More importantly, Italy also has a major league infielder who actually was born and raised in Italy.
That is Seattle Mariners third baseman Alex Liddi, who grew up in San Remo, Italy, which is better known in world sport as the finish town for the annual Milan-San Remo spring classic, the longest single-day race -- 185 miles -- in pro cycling. As a kid, Liddi had to travel nearly that far every weekend to find a baseball game, albeit via motor vehicle rather than bicycle. That must have been good experience for the long minor league bus rides Liddi endured (six seasons' worth!) while slowly working his way up to finally become the first Italian player in major league history two summers ago.
"Since they saw me make the big leagues, more kids can understand there is baseball in Italy and there is a chance for everybody to make it to the highest level," Liddi says. "Hopefully, they will be playing with more confidence and looking for a goal of playing in the big leagues."
This is both the aim and the beauty of the World Baseball Classic, which began in Taiwan and Japan last weekend and opens in Puerto Rico and Arizona on Thursday. The Classic helps the game grow ever further, digging its roots deeper into Europe, Australia, China and even Brazil. And it also provides a chance for Americans to appreciate just how far the game has spread.
Italy plays the first game on U.S. soil when it meets Mexico to start Pool D play in Phoenix on Thursday afternoon (3 p.m., ET). Team USA debuts on Friday night (9 p.m., ET), also against Mexico, at Chase Field in Phoenix. All WBC games are being televised by ESPN Deportes.
The world of baseball may soon be even larger than Mr. Met's head.
A glance at Brazil's roster reveals some interesting names. Gabriel Asakura. Bruno Hirata. Daniel Matsumoto. And the superbly named Hugo Kanabushi.
Many Brazilian players on the WBC roster have Japanese lineage. This isn't unusual in Brazilian baseball, according to Cleveland Indians catcher Yan Gomes. He says when he was growing up in Brazil, 85 to 90 percent of his fellow baseball players were of Japanese descent.
America isn't the only country that spreads the gospel of baseball
Gomes was born in Sao Paulo, and spent the first 12 years of his life there learning the game of baseball in that most rabid of soccer nations. He pursued the sport further when his family moved to Florida, and last summer he became the first Brazilian to reach the major leagues. In a WBC qualifier last fall, Gomes singled in the winning run in Brazil's 1-0 upset of Panama.
He wanted to play in the WBC this spring; but after the Blue Jays traded him to Cleveland in November, Gomes decided it was best to spend all of spring training with his new team.
"It was definitely a tough decision, but my career right now is at a point where it could go either way," he says. "I need to take advantage of the opportunity."
Too bad. Brazil could have used Gomes in the just-completed first round of WBC Pool A play in Japan.
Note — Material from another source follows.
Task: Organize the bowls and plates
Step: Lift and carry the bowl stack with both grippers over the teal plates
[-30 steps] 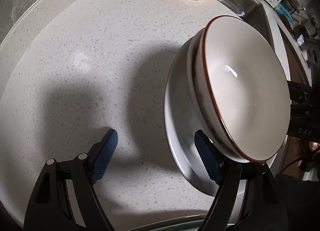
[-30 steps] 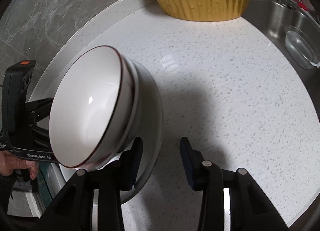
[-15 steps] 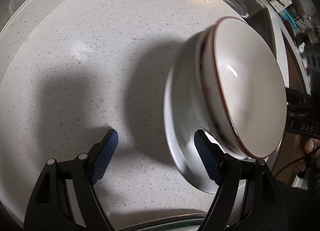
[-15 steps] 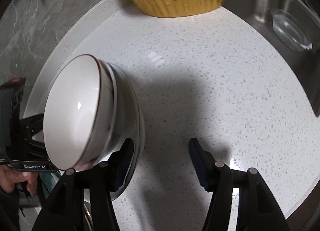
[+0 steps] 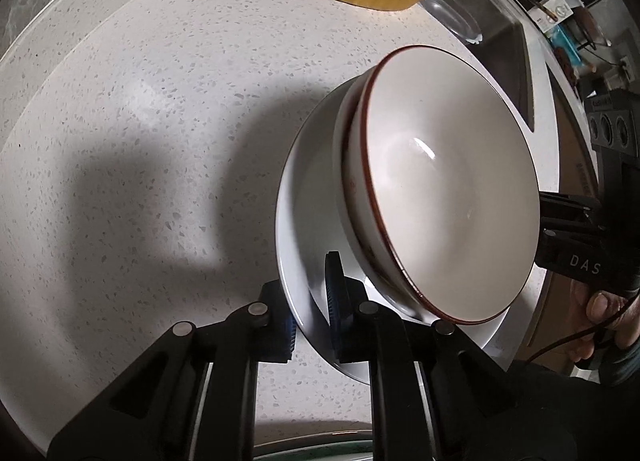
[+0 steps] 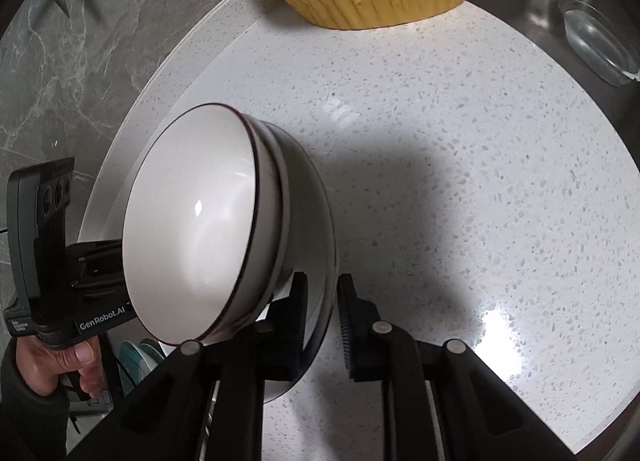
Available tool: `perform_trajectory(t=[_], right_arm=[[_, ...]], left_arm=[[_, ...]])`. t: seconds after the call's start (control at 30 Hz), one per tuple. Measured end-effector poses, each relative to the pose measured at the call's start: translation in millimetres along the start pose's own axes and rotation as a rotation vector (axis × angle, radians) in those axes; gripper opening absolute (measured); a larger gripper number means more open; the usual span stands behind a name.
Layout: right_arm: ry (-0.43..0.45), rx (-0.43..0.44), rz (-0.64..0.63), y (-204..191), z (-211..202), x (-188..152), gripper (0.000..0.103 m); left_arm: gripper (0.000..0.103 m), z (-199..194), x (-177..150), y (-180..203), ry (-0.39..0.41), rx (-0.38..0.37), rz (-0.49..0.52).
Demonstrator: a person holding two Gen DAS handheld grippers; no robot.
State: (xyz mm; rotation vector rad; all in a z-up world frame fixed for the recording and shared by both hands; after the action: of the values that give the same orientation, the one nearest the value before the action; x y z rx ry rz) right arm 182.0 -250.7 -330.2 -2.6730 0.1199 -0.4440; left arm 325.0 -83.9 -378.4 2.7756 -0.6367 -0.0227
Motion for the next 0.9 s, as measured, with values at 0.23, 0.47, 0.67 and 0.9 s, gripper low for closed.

Behind manager Barry Larkin and several minor league prospects such as Tampa Bay's Leonardo Reginatto and Iago Januario, plus Seattle's Pedro Okuda, Brazil nearly upset Japan before blowing a 2-1 lead in the eighth inning of an eventual 5-3 loss.
Brazil lost all three games in its pool earlier this week and didn't advance to the second round, but Gomes says the WBC still was important for the sport in his native land.
"Baseball is growing because of the WBC, but we definitely need more support from people around the country," he says. "We have so many athletes out there from around the country, and we just have to grow the sport and see what we've got. In the next five and 10 years, it could be big.
"The WBC is huge, especially seeing how much talent we have. Just imagine if we get some of the guys playing soccer. With their speed? I see it growing a lot."
Brazil will host soccer's World Cup next year and the Summer Olympics in 2016. Where does the WBC rank with those two events? "Hopefully, in the years to come, it will be almost the same," Gomes says. "Soccer is still the main sport and that's something we're not competing against. But hopefully, baseball will be growing in the right direction."
Told that he might need to become the Pele of baseball to help the sport grow that big, Gomes laughs and says, "We need everyone to want to be the Pele of baseball."
Team Mexico (and Milwaukee Brewers) pitcher Marco Estrada was driving to Mexico's exhibition game against the Dodgers in Glendale, Ariz., on Wednesday morning when a police officer pulled him over for rolling through a stop sign. Estrada, 29, has a green card, is married to an American, has two young American children, went to college at Long Beach State and has lived in the United States for almost 25 years -- "I speak better English than Spanish," he says -- but he is not yet a U.S. citizen. So, given Arizona's controversial documentation laws, Estrada says he immediately worried he could be hassled over his papers.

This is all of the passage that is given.